--- The task ---
In the data that follows, every line containing the word "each" should be returned.
*** Begin section ***
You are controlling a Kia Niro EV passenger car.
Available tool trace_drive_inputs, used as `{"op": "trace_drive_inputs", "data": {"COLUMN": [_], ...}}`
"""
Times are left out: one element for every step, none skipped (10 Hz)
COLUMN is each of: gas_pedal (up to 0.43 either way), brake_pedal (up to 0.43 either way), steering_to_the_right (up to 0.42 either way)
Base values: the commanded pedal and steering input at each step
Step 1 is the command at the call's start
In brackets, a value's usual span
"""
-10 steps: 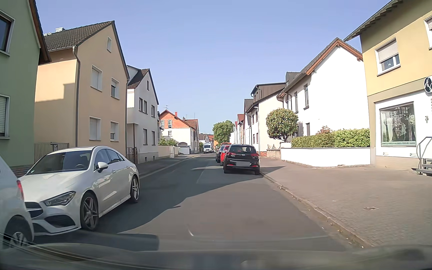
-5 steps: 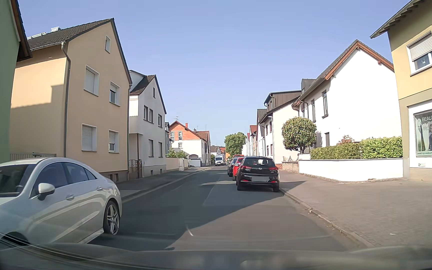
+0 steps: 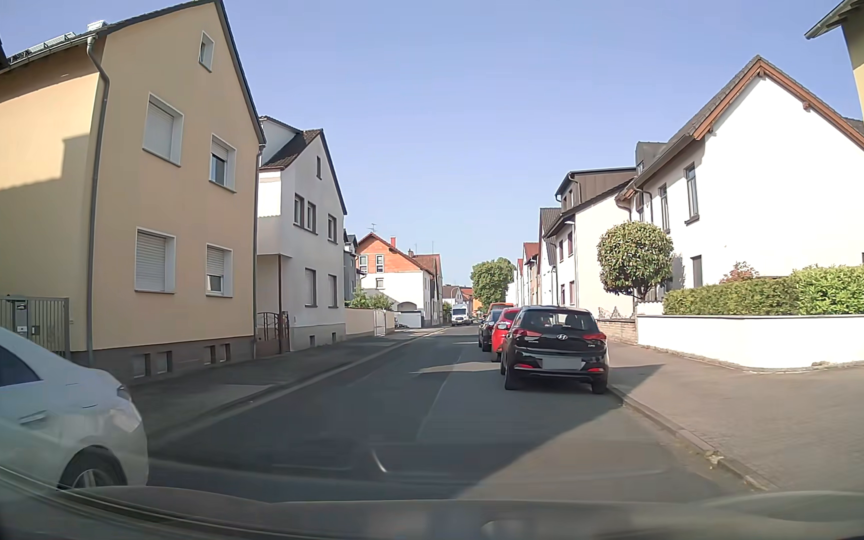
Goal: Follow the waypoints while adhering to traffic rules and regulations
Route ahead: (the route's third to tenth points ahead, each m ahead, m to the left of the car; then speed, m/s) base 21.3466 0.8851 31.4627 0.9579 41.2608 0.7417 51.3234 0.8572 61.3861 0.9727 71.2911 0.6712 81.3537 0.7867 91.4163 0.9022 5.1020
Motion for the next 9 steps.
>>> {"op": "trace_drive_inputs", "data": {"gas_pedal": [0.118,0.118,0.118,0.118,0.118,0.118,0.118,0.118,0.118], "brake_pedal": [0.03,0.03,0.03,0.03,0.03,0.03,0.03,0.03,0.03], "steering_to_the_right": [-0.083,-0.094,-0.097,-0.096,-0.094,-0.089,-0.082,-0.073,-0.059]}}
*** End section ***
--- Task result ---
COLUMN is each of: gas_pedal (up to 0.43 either way), brake_pedal (up to 0.43 either way), steering_to_the_right (up to 0.42 either way)
Base values: the commanded pedal and steering input at each step
Route ahead: (the route's third to tenth points ahead, each m ahead, m to the left of the car; then speed, m/s) base 21.3466 0.8851 31.4627 0.9579 41.2608 0.7417 51.3234 0.8572 61.3861 0.9727 71.2911 0.6712 81.3537 0.7867 91.4163 0.9022 5.1020

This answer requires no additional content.